Jared Leto em evento em 2023 • Michael Loccisano/Getty Images

No entanto, em um mundo onde altura ainda é geralmente considerada uma característica atraente, fazendo com que alguns homens exagerem sua altura em aplicativos de namoro ou — no extremo — se submetam a dolorosas cirurgias de alongamento das pernas, surge a questão: por que os saltos não são mais amplamente abraçados por todos os gêneros?

Elizabeth Semmelhack, curadora sênior do Bata Shoe Museum em Toronto, que abriga a maior coleção de calçados do mundo, com 4.500 anos de história, aponta para o Iluminismo nos séculos 17 e 18, que mudou radicalmente as ideias sobre a humanidade.

Durante este período, os filósofos encontraram pontos em comum entre homens de diferentes status socioeconômicos, mas uma crescente divisão de gênero. Os homens eram definidos como ativos, enquanto as mulheres eram vistas como decorativas.

“São esses conceitos muito codificados e profundamente enraizados de gênero que ainda sentimos hoje”, explicou Semmelhack em uma ligação telefônica com a CNN.

Importação de saltos

A pesquisa de Semmelhack traça a origem dos saltos até a Ásia Ocidental do século 10 — embora ela acredite que possam ser muito mais antigos — quando foram projetados para ajudar os cavaleiros a manter seus sapatos nos estribos. Desde o início, os saltos foram usados para indicar status, mas levou séculos para serem importados para a Europa através do comércio com a Pérsia durante o século 16.

“O conceito do salto estava tão conectado a essas ideias de equitação e, na mente europeia, masculinidade, que é assim que acaba sendo traduzido no calçado ocidental”, explicou Semmelhack.

No século 17, homens europeus ricos usavam dois tipos de saltos: couro empilhado (o tipo visto em botas práticas de montaria) e coberto com couro (para estilos mais luxuosos da corte). Este último acabou migrando para o vestuário feminino, visto hoje em stilettos e saltos kitten, enquanto o couro empilhado permanece popular em botas de cowboy e sapatos sociais.

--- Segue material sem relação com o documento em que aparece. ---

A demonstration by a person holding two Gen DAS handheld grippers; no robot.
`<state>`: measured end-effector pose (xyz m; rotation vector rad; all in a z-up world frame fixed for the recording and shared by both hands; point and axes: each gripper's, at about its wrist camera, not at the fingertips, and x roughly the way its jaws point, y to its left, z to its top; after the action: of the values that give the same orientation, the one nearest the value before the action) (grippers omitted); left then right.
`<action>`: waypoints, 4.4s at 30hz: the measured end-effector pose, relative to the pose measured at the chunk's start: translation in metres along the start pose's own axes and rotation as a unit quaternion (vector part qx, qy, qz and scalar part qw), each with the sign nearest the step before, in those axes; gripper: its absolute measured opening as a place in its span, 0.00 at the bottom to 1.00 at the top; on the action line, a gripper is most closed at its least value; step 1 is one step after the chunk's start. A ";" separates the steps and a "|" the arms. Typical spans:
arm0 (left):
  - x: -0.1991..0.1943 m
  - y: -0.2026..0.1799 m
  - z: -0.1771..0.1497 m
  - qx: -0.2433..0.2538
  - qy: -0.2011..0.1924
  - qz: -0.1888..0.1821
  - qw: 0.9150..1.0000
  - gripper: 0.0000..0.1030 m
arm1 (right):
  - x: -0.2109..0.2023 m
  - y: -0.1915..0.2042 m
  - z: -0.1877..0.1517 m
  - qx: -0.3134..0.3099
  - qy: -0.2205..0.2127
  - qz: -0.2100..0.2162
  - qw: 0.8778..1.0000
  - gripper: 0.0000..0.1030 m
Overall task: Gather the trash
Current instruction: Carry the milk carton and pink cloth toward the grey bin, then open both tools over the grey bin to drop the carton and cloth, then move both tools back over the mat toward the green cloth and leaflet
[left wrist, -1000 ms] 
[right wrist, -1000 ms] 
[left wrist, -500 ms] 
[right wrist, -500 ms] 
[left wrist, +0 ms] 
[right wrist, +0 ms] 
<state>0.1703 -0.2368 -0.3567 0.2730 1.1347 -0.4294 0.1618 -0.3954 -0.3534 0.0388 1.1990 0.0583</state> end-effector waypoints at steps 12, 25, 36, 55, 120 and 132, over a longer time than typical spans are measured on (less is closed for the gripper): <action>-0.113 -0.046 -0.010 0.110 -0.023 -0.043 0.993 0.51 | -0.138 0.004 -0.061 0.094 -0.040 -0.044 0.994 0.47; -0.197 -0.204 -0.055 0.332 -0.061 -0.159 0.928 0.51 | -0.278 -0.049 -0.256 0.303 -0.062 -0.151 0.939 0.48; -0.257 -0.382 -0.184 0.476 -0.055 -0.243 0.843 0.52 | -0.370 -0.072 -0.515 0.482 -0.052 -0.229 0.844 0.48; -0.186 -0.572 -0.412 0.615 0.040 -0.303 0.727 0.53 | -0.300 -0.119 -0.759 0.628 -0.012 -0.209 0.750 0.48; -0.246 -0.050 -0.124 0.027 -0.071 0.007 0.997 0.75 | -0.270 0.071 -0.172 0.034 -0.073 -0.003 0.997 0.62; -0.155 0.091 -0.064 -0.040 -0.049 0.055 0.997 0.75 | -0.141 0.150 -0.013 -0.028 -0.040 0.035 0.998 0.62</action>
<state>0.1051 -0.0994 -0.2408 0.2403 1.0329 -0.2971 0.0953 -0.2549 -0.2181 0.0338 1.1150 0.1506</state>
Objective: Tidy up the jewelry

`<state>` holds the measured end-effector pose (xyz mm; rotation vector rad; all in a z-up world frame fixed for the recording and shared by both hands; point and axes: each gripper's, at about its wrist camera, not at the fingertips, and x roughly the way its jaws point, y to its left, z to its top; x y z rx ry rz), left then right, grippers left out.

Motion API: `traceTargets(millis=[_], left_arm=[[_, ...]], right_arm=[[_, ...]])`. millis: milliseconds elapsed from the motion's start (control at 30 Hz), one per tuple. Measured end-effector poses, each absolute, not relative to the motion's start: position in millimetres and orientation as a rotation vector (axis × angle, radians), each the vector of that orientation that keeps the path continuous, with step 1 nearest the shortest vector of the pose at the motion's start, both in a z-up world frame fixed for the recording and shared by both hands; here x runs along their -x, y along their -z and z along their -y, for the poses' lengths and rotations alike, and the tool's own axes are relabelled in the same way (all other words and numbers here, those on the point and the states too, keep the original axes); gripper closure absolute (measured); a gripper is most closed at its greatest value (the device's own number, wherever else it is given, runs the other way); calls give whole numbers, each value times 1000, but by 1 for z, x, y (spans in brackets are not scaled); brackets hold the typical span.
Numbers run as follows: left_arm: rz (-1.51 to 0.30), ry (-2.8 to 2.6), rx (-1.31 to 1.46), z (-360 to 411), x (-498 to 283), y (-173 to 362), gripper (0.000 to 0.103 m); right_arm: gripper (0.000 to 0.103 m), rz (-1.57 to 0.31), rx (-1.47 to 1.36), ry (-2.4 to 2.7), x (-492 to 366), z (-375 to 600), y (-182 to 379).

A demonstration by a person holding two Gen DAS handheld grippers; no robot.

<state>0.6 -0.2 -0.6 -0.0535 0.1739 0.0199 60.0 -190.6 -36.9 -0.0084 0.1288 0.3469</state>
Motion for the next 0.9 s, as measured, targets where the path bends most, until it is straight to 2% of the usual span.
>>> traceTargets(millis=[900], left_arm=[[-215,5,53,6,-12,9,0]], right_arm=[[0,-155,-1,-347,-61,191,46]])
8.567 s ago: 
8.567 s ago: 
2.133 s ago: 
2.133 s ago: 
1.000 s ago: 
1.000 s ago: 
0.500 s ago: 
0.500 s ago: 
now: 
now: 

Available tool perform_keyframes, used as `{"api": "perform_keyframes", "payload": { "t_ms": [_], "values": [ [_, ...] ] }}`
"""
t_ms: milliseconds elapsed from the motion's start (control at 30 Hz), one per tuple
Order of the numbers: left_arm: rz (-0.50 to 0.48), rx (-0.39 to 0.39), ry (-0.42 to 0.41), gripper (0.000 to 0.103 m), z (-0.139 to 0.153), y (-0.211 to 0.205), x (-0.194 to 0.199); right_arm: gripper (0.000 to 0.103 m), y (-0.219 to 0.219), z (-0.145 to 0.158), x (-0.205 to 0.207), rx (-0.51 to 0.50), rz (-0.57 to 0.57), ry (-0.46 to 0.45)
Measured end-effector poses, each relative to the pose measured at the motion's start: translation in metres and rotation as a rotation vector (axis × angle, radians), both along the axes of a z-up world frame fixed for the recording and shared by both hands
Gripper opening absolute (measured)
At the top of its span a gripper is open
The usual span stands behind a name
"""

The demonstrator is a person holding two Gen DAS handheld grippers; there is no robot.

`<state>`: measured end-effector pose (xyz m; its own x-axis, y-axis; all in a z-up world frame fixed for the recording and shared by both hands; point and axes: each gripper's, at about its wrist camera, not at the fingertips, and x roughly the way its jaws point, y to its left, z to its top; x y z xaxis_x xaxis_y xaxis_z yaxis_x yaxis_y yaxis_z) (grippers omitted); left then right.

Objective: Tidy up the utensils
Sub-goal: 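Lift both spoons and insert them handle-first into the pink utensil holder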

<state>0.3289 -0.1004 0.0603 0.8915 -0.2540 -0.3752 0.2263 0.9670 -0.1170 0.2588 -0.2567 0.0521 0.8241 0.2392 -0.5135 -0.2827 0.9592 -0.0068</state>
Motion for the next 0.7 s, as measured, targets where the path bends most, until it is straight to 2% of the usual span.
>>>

Na época, saltos mais altos denotavam status mais elevado para os homens, já que eram impraticáveis para longas caminhadas ou trabalho. Uma das representações mais famosas de saltos ornamentados para homens pode ser vista no retrato de estado de Louis XIV por Hyacinthe Rigaud, de 1701.

Retrato do rei da França Louis XIV, por Hyacinthe Rigaud, de 1701 • Universal History Archive/Universal Images Group via Getty Images

O monarca francês está resplandecente em trajes dourados e azuis com flores-de-lis e meias brancas, e usando delicados sapatos brancos com saltos vermelhos. Conhecidos como “les talons rouges” em francês, os saltos vermelhos eram um símbolo de status real que o rei limitava a um seleto grupo de nobres, segundo o Museu J. Paul Getty, onde a pintura está abrigada.

Outras obras da época mostram nobres mulheres em anáguas que obscureciam os sapatos, enquanto os homens estendiam suas pernas para exibir seu cobiçado calçado. (Séculos depois, o designer francês Christian Louboutin comercializou suas solas laqueadas de vermelho com efeito similarmente luxuoso).

Definindo padrões de gênero

Apesar dos atributos associados à altura masculina atualmente, as características elevadas dos saltos não foram um fator em sua popularidade, segundo Semmelhack.

A altura e a masculinidade ainda não estavam entrelaçadas, mas as mulheres se tornaram suas únicas usuárias devido a “um novo padrão de beleza feminina, que eram os pés pequenos”, ela explicou. “O salto alto se torna uma ferramenta na moda feminina para elevar a maior parte dos pés das mulheres sob suas saias para fazer seus pés parecerem o menor possível, e o posicionamento do salto é muito empurrado para frente, permitindo que deixem pegadas muito pequenas.”

Uma vez que os saltos cobertos de couro desapareceram da moda masculina, eles não retornaram. No final do século 18, uma ampla e sóbria reformulação do vestuário masculino ocidental viu os homens se afastarem de cores vibrantes, têxteis luxuosos, variações em silhuetas e adornos supérfluos — um ponto de virada posteriormente caracterizado como a “Grande Renúncia Masculina” pelo psicólogo britânico John Carl Flügel.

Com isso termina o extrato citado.